The year ended tragically. On October 28, the General suffered a freak accident that changed his life—and Elsie’s. The seventy-year-old General, on one of his daily horseback rides, was thrown by his horse and landed headfirst. In an instant, he was paralyzed, all four of his limbs frozen and useless. The General or
dered that the horse be shot.
Elsie had to step in and organize a household totally dedicated to the round-the-clock care of her father. A battery of doctors and nurses came and went. An X-ray machine was hauled to Glen Eyrie from Colorado Springs by a horse-drawn wagon, and the newly renovated castle became a virtual hospital. Surgery was ruled out as being too dangerous. The General was a man who craved activity and depended upon it. He became deeply depressed. Elsie grew so concerned about her father’s mental health that she summoned Dr. Silas Weir Mitchell from Philadelphia, a neurologist famous for his treatment of nervous disorders and “hysteria” of varying kinds. At first the General was furious that Elsie had invited Dr. Mitchell to Glen Eyrie and refused to see him. I’m not insane, he told his daughter. But as the days passed—and as Mitchell’s fees continued to pile up while he did nothing—the General finally relented and allowed Dr. Mitchell to treat him.

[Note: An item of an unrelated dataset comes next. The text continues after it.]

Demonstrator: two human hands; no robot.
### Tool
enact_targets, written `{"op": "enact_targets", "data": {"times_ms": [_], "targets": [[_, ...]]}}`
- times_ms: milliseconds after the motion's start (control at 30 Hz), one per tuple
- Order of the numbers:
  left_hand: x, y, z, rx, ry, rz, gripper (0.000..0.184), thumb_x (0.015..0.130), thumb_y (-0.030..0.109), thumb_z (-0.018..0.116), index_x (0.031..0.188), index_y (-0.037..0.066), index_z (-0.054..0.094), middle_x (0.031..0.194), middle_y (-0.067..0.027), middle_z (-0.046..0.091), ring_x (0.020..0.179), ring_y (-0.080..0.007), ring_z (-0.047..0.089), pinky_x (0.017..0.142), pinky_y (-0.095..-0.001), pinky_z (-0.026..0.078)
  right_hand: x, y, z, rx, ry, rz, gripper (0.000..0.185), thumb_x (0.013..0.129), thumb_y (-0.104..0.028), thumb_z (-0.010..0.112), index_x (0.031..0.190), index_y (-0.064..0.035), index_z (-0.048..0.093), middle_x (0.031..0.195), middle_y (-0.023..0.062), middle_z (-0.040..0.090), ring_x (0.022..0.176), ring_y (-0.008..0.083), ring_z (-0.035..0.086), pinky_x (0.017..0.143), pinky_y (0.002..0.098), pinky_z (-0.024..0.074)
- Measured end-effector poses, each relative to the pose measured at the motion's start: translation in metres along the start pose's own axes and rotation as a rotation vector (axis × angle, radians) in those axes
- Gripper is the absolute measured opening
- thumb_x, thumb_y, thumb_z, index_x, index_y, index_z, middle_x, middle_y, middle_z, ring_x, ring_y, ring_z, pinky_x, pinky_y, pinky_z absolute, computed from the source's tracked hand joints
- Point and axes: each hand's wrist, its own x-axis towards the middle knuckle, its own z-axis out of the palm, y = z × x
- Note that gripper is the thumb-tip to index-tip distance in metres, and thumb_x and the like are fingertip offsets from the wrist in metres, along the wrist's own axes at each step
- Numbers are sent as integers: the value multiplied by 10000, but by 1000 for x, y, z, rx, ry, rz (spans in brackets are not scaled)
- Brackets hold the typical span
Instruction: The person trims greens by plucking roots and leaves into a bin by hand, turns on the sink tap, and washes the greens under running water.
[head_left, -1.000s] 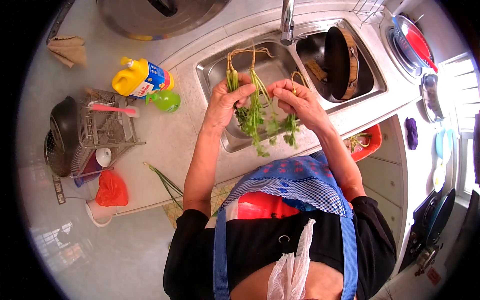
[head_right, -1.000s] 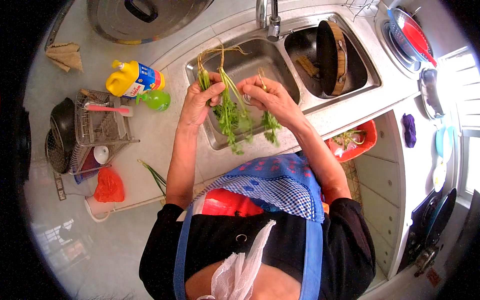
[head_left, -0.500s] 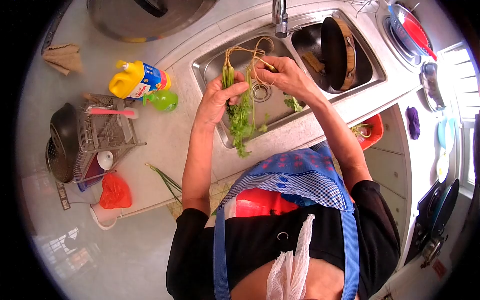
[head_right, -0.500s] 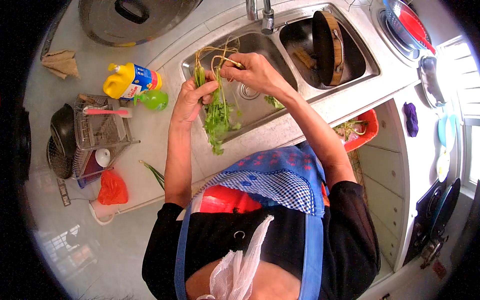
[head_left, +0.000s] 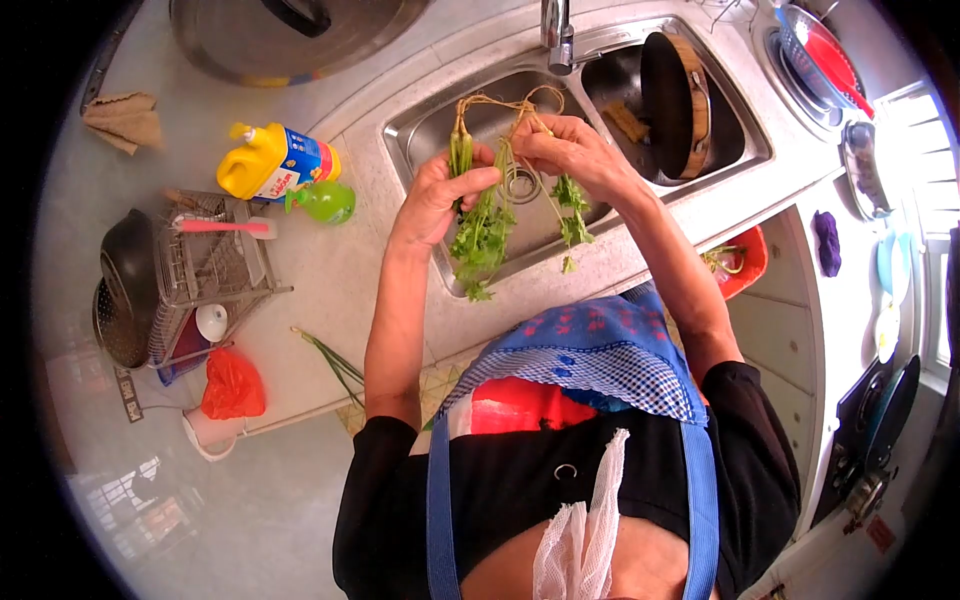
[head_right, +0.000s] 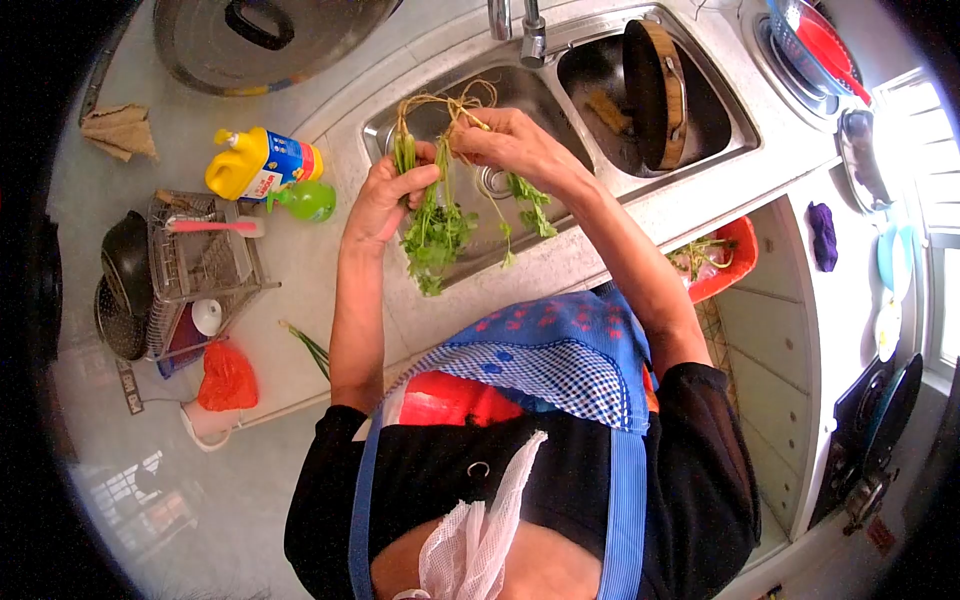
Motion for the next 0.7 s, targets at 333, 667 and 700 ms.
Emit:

The General grew resigned to his condition, but, with the help of Elsie, he refused to give up an active life. He ordered a “Stanley Steamer,” a white steam-driven car with a flashy red leather interior. The ritual of getting him into and out of the car was an ordeal, but the General insisted upon a regular schedule of drives. Servants carried him out of the castle in a kind of sling, put him on a stretcher or wheelchair, and then carefully fitted him into the backseat that was constructed of feathers and hair and contoured to fit him perfectly. With a chauffeur at the wheel and the top down, Palmer enjoyed drives all over the countryside at high speed.